- [EXTRACTED DATA]

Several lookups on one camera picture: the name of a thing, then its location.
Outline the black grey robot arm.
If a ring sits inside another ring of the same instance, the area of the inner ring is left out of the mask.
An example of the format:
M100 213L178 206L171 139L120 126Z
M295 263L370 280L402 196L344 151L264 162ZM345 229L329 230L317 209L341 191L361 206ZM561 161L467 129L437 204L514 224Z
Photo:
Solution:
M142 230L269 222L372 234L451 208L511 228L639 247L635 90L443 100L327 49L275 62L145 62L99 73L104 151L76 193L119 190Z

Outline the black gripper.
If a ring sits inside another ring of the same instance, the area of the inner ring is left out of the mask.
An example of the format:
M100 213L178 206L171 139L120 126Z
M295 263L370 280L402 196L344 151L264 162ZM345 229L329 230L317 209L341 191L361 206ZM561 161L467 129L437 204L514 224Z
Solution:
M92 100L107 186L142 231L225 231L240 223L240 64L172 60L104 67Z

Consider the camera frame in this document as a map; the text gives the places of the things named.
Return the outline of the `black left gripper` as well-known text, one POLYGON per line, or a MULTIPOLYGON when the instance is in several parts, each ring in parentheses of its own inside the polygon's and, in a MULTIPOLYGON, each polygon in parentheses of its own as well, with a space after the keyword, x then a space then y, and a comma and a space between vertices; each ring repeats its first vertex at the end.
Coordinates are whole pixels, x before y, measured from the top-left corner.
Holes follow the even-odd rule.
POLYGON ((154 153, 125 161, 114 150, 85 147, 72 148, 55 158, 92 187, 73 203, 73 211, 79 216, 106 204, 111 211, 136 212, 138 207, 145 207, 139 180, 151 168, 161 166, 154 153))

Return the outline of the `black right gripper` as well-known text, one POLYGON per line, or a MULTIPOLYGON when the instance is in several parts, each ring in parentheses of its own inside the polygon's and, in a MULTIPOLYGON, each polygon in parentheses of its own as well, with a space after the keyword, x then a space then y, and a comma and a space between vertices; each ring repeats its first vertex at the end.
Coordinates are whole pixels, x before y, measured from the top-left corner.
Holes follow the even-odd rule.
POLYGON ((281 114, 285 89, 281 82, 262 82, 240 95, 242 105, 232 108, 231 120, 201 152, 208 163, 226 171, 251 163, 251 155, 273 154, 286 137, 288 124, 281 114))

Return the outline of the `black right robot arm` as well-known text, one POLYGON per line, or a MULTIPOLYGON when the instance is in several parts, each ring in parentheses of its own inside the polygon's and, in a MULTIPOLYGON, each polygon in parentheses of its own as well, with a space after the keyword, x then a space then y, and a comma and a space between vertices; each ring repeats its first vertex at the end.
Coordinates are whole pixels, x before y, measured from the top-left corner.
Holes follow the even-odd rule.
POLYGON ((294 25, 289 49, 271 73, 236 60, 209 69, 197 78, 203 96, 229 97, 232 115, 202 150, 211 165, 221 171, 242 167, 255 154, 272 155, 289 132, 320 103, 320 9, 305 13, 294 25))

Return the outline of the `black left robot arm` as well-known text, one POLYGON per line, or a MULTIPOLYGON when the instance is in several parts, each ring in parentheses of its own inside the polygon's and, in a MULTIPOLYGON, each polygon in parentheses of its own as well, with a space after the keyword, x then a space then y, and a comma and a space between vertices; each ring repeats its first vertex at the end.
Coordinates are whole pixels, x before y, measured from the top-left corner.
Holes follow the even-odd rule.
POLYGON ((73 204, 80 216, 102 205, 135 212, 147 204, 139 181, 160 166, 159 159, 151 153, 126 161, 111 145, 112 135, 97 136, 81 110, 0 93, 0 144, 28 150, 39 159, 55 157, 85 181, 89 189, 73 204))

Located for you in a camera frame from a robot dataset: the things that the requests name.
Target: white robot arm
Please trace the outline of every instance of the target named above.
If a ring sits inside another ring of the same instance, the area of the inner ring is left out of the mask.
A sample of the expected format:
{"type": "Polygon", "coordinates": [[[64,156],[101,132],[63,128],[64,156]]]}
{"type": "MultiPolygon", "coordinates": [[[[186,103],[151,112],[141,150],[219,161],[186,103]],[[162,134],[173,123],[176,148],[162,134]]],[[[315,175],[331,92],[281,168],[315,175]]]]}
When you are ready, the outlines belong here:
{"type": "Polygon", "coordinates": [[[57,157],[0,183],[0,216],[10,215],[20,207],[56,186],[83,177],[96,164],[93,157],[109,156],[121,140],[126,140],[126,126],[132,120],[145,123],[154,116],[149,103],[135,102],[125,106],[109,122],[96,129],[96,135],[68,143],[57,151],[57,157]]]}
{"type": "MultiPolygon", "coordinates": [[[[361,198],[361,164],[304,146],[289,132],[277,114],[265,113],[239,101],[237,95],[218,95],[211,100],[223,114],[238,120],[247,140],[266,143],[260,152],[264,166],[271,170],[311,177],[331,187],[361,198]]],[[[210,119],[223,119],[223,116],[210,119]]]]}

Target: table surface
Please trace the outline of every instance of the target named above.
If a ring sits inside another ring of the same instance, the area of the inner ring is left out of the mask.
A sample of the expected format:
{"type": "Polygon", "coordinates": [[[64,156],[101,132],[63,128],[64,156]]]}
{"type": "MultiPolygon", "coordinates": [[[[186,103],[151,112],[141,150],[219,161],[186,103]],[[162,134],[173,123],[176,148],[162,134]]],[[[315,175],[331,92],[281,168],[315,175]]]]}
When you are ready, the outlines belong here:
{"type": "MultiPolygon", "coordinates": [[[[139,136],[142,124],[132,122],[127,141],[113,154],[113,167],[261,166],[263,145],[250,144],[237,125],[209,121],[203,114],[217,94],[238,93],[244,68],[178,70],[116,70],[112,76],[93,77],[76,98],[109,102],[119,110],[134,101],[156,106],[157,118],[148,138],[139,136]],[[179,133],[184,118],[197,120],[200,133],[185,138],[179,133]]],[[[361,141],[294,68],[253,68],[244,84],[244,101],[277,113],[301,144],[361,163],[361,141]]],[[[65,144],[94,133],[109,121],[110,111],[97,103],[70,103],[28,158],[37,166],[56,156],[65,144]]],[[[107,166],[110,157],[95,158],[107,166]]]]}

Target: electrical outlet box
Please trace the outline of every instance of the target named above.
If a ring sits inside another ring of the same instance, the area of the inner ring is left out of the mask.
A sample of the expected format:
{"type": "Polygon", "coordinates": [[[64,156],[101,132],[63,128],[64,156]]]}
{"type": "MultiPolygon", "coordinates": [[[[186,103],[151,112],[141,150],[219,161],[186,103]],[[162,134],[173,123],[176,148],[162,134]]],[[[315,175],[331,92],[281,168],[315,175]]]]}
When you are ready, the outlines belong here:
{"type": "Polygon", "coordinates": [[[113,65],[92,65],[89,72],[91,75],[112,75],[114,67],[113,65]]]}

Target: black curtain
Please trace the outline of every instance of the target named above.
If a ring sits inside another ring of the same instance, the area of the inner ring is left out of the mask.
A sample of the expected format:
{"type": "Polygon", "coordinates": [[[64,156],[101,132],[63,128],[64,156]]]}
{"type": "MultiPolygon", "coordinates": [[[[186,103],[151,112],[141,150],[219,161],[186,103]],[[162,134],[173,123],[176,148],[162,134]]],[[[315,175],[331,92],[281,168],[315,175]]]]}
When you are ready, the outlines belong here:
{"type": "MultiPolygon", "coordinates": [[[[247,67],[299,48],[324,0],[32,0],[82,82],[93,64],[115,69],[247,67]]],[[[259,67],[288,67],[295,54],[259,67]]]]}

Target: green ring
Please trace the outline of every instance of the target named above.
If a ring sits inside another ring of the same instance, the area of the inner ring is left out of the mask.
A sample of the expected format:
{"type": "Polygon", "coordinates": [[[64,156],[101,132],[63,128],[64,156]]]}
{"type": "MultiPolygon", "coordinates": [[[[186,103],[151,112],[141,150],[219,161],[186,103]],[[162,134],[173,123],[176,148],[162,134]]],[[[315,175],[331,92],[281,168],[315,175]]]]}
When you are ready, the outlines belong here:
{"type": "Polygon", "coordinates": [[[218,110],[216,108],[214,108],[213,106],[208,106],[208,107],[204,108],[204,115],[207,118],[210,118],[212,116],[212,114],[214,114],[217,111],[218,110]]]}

- [TASK PROMPT] Wherever the word "right" turns up in the material, copy the whole line.

- [TASK RESULT]
Return the outline of the `black right gripper` as well-known text, one POLYGON per line, or a MULTIPOLYGON when the instance is in several parts, each ring in parentheses of its own inside the polygon's and, in a MULTIPOLYGON, each polygon in parentheses of its own as well, with a space after the keyword, x then a space then y, and a comma and a space between vertices; each ring repeats its first vertex at the end.
Return the outline of the `black right robot arm` as well-known text, one POLYGON per line, or a MULTIPOLYGON when the instance is in several parts, each ring in parentheses of its own inside the polygon's and, in a MULTIPOLYGON, each polygon in parentheses of its own as well, with a space after the keyword, x then a space then y, and a comma and a space between vertices; each ring repeats its first vertex at the end.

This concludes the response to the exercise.